:: DATASET RECORDS ::
[Start of section]

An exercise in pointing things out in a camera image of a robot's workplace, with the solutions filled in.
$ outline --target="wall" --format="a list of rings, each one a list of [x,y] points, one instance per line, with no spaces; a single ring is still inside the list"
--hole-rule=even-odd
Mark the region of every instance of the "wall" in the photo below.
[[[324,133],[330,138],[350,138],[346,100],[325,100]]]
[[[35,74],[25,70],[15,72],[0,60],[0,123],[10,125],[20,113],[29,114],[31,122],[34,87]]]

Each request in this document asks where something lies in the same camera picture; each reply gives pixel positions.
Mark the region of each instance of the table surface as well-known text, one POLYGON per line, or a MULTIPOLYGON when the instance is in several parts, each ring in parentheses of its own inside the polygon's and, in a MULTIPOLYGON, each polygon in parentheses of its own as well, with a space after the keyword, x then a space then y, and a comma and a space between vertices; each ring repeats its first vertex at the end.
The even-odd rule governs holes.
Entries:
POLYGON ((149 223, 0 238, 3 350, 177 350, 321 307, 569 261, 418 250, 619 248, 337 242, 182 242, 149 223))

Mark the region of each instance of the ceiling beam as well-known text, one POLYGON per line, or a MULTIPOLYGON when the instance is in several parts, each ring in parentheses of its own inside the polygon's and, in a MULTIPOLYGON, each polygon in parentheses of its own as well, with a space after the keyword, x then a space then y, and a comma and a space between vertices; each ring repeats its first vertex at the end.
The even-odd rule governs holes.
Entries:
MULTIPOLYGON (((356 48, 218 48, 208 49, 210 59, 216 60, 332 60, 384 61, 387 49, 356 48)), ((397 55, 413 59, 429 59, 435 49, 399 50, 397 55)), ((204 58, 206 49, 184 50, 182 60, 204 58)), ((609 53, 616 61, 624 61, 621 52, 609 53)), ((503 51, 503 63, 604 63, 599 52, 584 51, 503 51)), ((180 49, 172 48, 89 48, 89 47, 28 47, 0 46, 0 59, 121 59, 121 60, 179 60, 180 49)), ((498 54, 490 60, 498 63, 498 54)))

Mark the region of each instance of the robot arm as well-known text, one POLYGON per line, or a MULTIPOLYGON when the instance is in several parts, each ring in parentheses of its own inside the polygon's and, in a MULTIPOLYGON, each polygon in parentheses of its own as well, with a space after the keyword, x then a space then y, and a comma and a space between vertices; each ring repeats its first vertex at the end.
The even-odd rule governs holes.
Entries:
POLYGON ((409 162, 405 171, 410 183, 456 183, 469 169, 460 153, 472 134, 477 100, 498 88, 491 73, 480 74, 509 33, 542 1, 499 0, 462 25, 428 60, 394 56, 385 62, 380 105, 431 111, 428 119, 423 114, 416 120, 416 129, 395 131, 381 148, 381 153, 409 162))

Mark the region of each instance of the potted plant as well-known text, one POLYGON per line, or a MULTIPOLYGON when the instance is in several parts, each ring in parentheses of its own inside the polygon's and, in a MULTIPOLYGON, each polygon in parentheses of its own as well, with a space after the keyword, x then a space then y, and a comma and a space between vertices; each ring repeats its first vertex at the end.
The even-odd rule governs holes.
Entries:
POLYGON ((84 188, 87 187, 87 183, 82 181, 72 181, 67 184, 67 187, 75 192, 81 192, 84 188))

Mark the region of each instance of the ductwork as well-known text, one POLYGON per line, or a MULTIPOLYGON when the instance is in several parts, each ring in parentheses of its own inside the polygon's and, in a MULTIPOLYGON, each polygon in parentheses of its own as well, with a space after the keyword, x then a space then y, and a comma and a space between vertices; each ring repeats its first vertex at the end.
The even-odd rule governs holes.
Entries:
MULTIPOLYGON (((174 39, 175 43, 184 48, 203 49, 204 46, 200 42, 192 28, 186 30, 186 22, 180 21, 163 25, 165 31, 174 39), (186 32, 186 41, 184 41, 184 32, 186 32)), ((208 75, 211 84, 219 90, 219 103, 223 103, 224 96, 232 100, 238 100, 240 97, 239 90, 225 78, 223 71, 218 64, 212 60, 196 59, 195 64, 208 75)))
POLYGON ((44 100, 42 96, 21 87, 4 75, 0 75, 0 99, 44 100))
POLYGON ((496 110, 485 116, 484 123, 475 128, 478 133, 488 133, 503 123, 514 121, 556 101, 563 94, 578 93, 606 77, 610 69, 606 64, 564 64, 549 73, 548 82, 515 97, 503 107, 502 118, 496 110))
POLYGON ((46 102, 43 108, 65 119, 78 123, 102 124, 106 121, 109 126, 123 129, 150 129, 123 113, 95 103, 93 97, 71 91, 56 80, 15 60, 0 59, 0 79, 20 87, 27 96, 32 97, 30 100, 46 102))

[End of section]

:: WHAT TO WORK ON ::
Type out the entries once more, precisely.

:: EXERCISE OUTPUT ::
An exercise in pointing things out in a camera image of a robot's workplace, with the solutions filled in.
$ outline --target="wall" --format="a list of rings, each one a list of [x,y] points, one instance per line, with no spaces; a single ring is still inside the list"
--hole-rule=even-odd
Mark the region of every instance of the "wall" in the photo below.
[[[324,133],[330,138],[350,138],[346,100],[325,100]]]
[[[35,74],[25,70],[15,72],[0,60],[0,123],[10,125],[20,113],[29,114],[31,122],[34,87]]]

Each request in this document asks where something lies in the same camera picture; each reply gives pixel positions.
Mark the region of each instance of the table surface as well-known text, one POLYGON per line, or a MULTIPOLYGON when the instance is in several parts, each ring in parentheses of its own inside the polygon's and, in a MULTIPOLYGON, each polygon in parentheses of its own as well, with a space after the keyword, x then a space then y, and a comma and a space between vertices; each ring repeats its first vertex at the end.
The even-odd rule governs holes.
Entries:
POLYGON ((149 223, 0 238, 3 350, 177 350, 321 307, 569 261, 418 250, 619 248, 337 242, 182 242, 149 223))

Mark the region of each instance of the ceiling beam as well-known text, one POLYGON per line, or a MULTIPOLYGON when the instance is in several parts, each ring in parentheses of its own inside the polygon's and, in a MULTIPOLYGON, each polygon in parentheses of its own as well, with a space after the keyword, x then a space then y, and a comma and a space between vertices; each ring repeats its first vertex at the end.
The even-odd rule governs holes.
Entries:
MULTIPOLYGON (((356 48, 218 48, 208 49, 210 59, 216 60, 332 60, 384 61, 387 49, 356 48)), ((397 55, 413 59, 429 59, 435 49, 399 50, 397 55)), ((204 58, 206 49, 184 50, 182 60, 204 58)), ((609 53, 616 61, 624 61, 621 52, 609 53)), ((503 51, 503 63, 604 63, 599 52, 584 51, 503 51)), ((180 49, 172 48, 89 48, 89 47, 28 47, 0 46, 0 59, 121 59, 121 60, 179 60, 180 49)), ((498 54, 490 60, 498 63, 498 54)))

Mark the region of each instance of the robot arm as well-known text, one POLYGON per line, or a MULTIPOLYGON when the instance is in several parts, each ring in parentheses of its own inside the polygon's and, in a MULTIPOLYGON, each polygon in parentheses of its own as well, with a space after the keyword, x then a space then y, and a comma and a space between vertices; each ring repeats its first vertex at the end.
The even-odd rule governs holes.
Entries:
POLYGON ((409 162, 405 171, 410 183, 456 183, 469 169, 460 153, 472 134, 477 100, 498 88, 491 73, 480 74, 509 33, 542 1, 499 0, 462 25, 428 60, 394 56, 385 62, 380 105, 431 111, 428 119, 423 114, 416 120, 416 129, 395 131, 381 148, 381 153, 409 162))

Mark the region of each instance of the potted plant as well-known text, one POLYGON per line, or a MULTIPOLYGON when the instance is in several parts, each ring in parentheses of its own inside the polygon's and, in a MULTIPOLYGON, each polygon in parentheses of its own as well, with a space after the keyword, x then a space then y, and a comma and a space between vertices; each ring repeats its first vertex at the end.
The even-odd rule governs holes.
Entries:
POLYGON ((84 188, 87 187, 87 183, 82 181, 72 181, 67 184, 67 187, 75 192, 81 192, 84 188))

Mark the region of each instance of the ductwork as well-known text, one POLYGON per line, or a MULTIPOLYGON when the instance is in several parts, each ring in parentheses of its own inside the polygon's and, in a MULTIPOLYGON, each polygon in parentheses of its own as well, with a space after the keyword, x then a space then y, and a comma and a space between vertices; each ring repeats its first vertex at the end.
The even-odd rule governs holes.
Entries:
MULTIPOLYGON (((174 39, 175 43, 184 48, 203 49, 204 46, 200 42, 192 28, 186 30, 186 22, 180 21, 163 25, 165 31, 174 39), (186 32, 186 41, 184 41, 184 32, 186 32)), ((208 75, 211 84, 219 90, 219 103, 223 103, 224 96, 232 100, 238 100, 240 97, 239 90, 225 78, 223 71, 218 64, 212 60, 196 59, 195 64, 208 75)))
POLYGON ((44 100, 42 96, 21 87, 4 75, 0 75, 0 99, 44 100))
POLYGON ((496 110, 485 116, 484 123, 475 128, 478 133, 488 133, 503 123, 514 121, 556 101, 563 94, 578 93, 606 77, 610 69, 606 64, 564 64, 549 73, 548 82, 515 97, 503 107, 502 118, 496 110))
POLYGON ((46 102, 43 108, 65 119, 78 123, 102 124, 106 121, 109 126, 123 129, 150 129, 123 113, 95 103, 93 97, 71 91, 56 80, 15 60, 0 59, 0 79, 20 87, 27 96, 32 97, 30 100, 46 102))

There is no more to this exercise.